The girls Rambler is in beautiful condition. Nice addition to anyone's collection. The boys bike also looks nice but prices have been all over last couple of years. Some hi some low. Best thing about the girls bike is condition and completeness. Although a tank and rack would help the condition speaks for itself. 

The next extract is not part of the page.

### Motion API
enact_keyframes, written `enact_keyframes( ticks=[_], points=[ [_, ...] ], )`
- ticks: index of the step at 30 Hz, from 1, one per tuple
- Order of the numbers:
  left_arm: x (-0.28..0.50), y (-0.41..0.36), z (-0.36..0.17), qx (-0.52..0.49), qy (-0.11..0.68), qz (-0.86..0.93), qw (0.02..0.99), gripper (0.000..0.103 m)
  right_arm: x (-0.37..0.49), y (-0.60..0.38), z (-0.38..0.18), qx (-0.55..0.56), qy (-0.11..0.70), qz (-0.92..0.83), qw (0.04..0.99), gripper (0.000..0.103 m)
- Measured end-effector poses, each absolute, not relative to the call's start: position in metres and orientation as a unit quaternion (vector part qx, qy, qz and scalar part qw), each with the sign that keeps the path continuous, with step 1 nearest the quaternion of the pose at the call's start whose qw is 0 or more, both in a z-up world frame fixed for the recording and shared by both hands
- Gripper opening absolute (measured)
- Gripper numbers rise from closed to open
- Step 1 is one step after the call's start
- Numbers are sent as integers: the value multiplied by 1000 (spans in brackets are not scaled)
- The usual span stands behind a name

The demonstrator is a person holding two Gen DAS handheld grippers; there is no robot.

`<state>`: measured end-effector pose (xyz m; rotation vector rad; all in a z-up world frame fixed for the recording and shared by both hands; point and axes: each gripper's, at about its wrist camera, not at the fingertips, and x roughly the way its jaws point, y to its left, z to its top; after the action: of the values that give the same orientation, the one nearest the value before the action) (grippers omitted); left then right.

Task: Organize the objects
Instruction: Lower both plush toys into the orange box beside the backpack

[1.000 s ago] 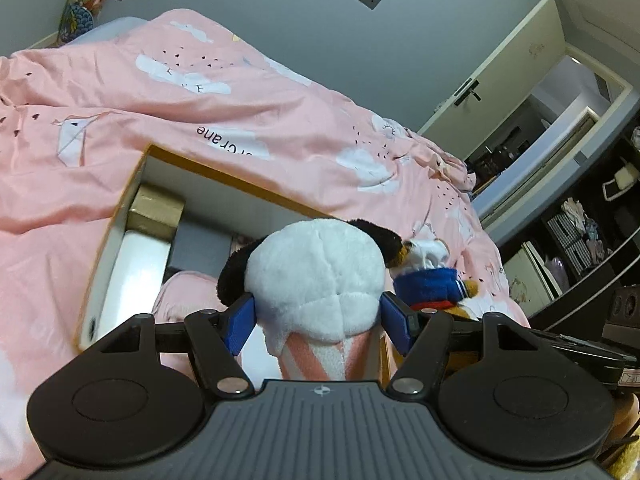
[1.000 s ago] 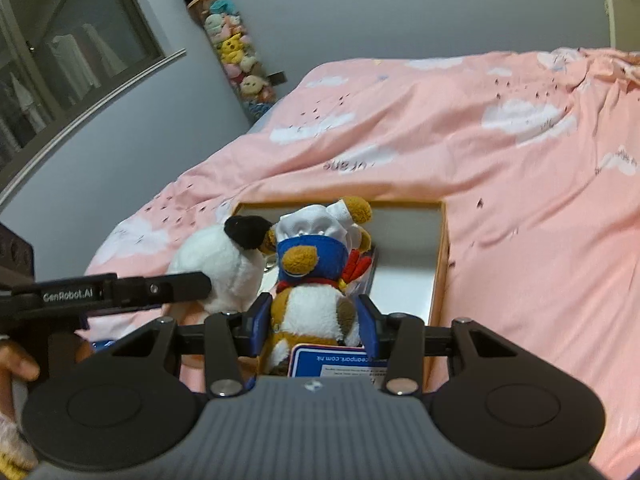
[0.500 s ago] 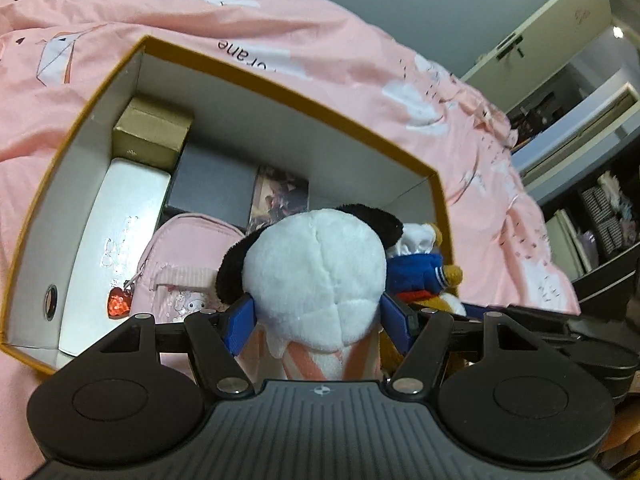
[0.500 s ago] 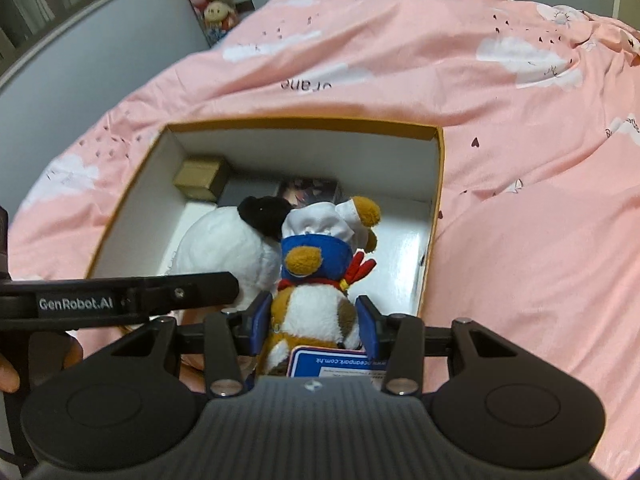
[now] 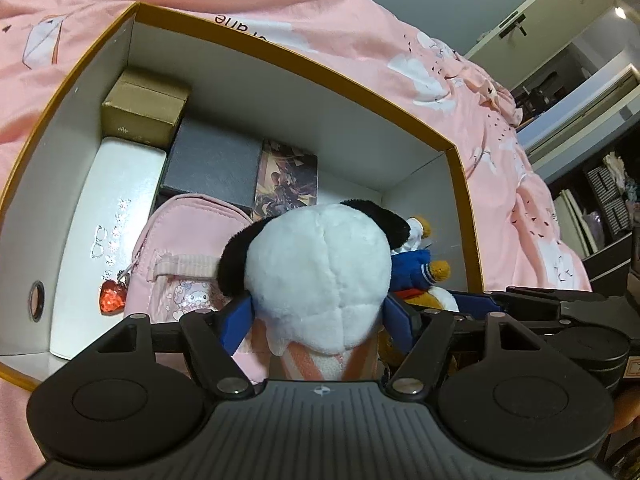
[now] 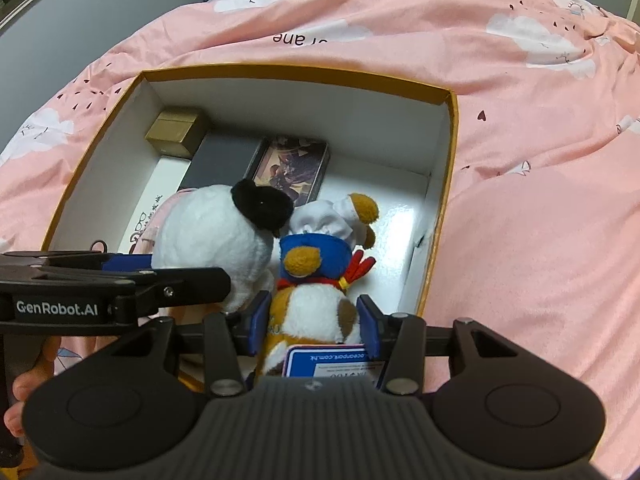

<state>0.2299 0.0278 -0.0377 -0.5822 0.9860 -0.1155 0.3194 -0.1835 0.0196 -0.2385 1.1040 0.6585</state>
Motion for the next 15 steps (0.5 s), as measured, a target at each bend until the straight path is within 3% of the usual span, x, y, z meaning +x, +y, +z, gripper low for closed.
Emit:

$1000 seems  ok, many sell lesser for more, nice to get it for less  since market isn't always strong on Columbia bikes. If boys bike is original with no touch ups might be ok. As long as you're  not buying to flip. Guess it depends on how much you like the bikes  and your friend. Location not so much.


----------



## BikeMe (Oct 28, 2013)

Thanks for the input so far...kinna sounds like thoughts on these bike's aren't too far off from my own...  I'm thinking now, that although i would pay 1000 for the pair, i'll offer him 850 first...i can always go up, and if he accepts 850, i'll really feel like i got a sweet deal!!  The men's Columbia paint does have some sun fade and some minor chrome issues, but it's still a great looking bike...  For some reason, in my area Columbia's/Westfield's are not commonly seen...  Whenever i score one, i feel like i really found something!!


----------



## bricycle (Oct 29, 2013)

$850 sounds just fine. $1000 is a bit overkill.  Gio just asked for location, because west coaster's always get more for their stuff.... He meant well...


----------



## Gary Mc (Oct 29, 2013)

Very nice bikes, $850 to $1000 is an acceptable range on these.


----------



## squeedals (Oct 29, 2013)

BikeMe said:


> Okay, location registered!!  Geez, i feel like i just got cussed out or something....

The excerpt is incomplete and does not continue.